■ What the exercise asks
Only the lines below between the ones containing "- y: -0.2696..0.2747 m" and "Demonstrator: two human", inclusive, are to be reproduced, each exactly as it stands.

[[ Information supplied, beginning ]]

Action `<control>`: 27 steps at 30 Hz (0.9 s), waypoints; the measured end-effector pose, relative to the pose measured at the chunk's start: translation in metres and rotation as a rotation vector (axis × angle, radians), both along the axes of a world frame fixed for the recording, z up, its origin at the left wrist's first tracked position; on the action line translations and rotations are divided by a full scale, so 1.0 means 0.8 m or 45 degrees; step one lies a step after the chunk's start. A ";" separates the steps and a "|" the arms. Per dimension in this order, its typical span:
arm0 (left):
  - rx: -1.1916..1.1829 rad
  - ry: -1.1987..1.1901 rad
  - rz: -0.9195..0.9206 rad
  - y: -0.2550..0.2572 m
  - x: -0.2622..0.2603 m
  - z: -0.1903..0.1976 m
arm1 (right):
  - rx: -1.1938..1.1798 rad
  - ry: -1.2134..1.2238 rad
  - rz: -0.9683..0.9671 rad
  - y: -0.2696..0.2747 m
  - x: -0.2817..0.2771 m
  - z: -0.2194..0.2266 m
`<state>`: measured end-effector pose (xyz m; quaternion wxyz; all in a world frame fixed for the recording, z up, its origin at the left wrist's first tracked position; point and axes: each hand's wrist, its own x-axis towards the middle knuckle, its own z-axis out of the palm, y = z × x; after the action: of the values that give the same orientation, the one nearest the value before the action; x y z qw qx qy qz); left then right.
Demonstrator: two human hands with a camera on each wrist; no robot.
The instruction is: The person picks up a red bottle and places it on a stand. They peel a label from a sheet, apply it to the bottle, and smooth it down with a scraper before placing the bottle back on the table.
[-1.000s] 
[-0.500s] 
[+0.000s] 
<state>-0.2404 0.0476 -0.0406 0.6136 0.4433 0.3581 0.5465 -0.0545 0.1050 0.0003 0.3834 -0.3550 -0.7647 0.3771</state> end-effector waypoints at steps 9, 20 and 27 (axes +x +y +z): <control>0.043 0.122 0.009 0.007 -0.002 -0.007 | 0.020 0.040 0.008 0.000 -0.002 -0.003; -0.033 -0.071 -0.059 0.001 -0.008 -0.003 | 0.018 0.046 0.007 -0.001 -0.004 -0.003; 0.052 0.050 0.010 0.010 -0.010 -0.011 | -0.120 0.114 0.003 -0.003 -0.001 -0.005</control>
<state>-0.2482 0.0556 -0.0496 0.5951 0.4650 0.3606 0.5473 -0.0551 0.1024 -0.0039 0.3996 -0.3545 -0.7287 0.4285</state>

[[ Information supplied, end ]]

■ Answer below
  - y: -0.2696..0.2747 m
  - x: -0.2817..0.2771 m
  - z: -0.2194..0.2266 m
`<state>`: measured end-effector pose (xyz m; quaternion wxyz; all in a world frame fixed for the recording, z up, its origin at the left wrist's first tracked position; point and axes: each hand's wrist, its own x-axis towards the middle knuckle, its own z-axis out of the palm, y = z × x; after the action: of the values that give the same orientation, the one nearest the value before the action; x y z qw qx qy qz); left then right.
Demonstrator: two human hands with a camera on each wrist; no robot.

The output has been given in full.